CD133基因3-UTR区域变异位点与云南汉族人群宫颈癌的相关性

Rs2240688 in CD133 Gene Was Associated with Cervical Cancer in A Chinese Han Population in Yunnan Province

目的:研究CD133基因3-UTR区域的(rs2240688和rs3130)单核苷酸多态性位点(SNPs)与云南汉族人群宫颈癌的相关性。方法:选取云南汉族宫颈癌患者428例作为病例组,455例云南汉族健康个体作为对照组;采用Taq Man探针基因分型方法对2组受试者CD133基因中rs2240688和rs3130位点进行基因分型,并采用χ2检验分析上述两SNPs位点等位基因、基因型及构建的单倍型分布频率在病例组与对照组中的差异。结果:rs2240688位点等位基因和基因型分布频率在病例组和对照组比较,差异具有统计学意义(P=0.019、0.040),该位点等位基因G是宫颈癌的风险性因素(OR=1.292,95%CI为1.042～1.601);而rs3130位点等位基因和基因型分布频率在病例组和对照组比较,差异无统计学意义(P>0.05);单倍型分析结果显示,单倍型rs2240688G-rs3130C是宫颈癌发生的风险性因素(P=0.023,OR=1.300,95%CI为1.037～1.630)。
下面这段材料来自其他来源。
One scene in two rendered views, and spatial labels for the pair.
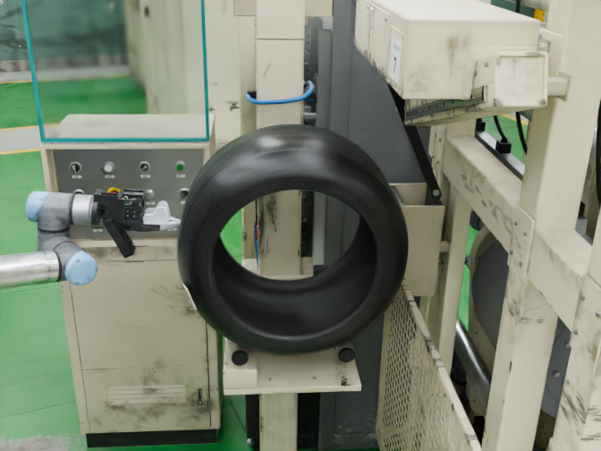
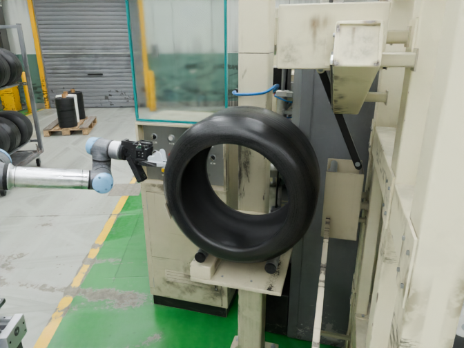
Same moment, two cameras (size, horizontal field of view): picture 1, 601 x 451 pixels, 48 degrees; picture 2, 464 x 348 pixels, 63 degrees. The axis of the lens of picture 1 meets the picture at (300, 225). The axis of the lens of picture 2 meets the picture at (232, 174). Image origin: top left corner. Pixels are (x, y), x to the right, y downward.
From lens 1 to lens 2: 58 cm
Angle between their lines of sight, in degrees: 19
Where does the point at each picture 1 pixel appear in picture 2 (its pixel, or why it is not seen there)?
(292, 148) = (233, 116)
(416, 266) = (342, 217)
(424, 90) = (293, 61)
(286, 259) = (255, 201)
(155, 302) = not seen: hidden behind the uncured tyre
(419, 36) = (287, 17)
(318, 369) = (257, 275)
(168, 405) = (197, 287)
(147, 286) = not seen: hidden behind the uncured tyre
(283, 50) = (255, 60)
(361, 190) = (276, 148)
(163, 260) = not seen: hidden behind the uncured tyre
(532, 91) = (368, 54)
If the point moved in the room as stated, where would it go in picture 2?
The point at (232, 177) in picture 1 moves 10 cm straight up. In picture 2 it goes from (192, 133) to (191, 104)
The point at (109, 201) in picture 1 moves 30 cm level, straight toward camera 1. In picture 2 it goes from (129, 146) to (99, 170)
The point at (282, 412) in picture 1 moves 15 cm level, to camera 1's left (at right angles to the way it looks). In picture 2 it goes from (251, 304) to (224, 297)
结论:CD133基因3-UTR区域的SNP位点rs2240688与云南汉族人群宫颈癌的发病风险相关,该位点等位基因G可能是宫颈癌发生的风险性因素。

Objective:To study the association of two single nucleotide polymorphisms(SNPs) rs2240688 and rs3130 located at 3-UTR region of CD133 gene with cervical cancer in Han population from Yunnan province.Methods:A total of 428 patients with cervical cancer in Han population in Yunnan province were enrolled as the case group,and 455 healthy individuals from Yunnan Han population as the control group.The rs2240688 and rs3130 sites in the CD133 gene were detected using using TaqMan assays.The χ^2 test was used to analyze the differences in the frequency of alleles,genotypes and haplotype distribution frequency between the two SNPs in the case group and the control group.Results:The allelic and genotypic distributions of rs2240688 were significantly different between case and control groups(P=0.019 and 0.040,respectively).The allele G is a risk factor of cervical cancer(OR=1.292,95%CI:1.042~1.601).However,there is no difference of the allelic and genotypic frequencies of rs3130 between case and control groups(P>0.05).Haplotype analysis showed that The haplotype rs2240688G-rs3130C was associated with a high risk of cervical cancer(P=0.023 ,OR=1.300;95%CI:1.037~1.630).Conclusion:rs2240688 in the 3-UTR region of CD133 gene is associated with the risk of cervical cancer in Yunnan Han population.The allele G may be a risk factor for cervical cancer.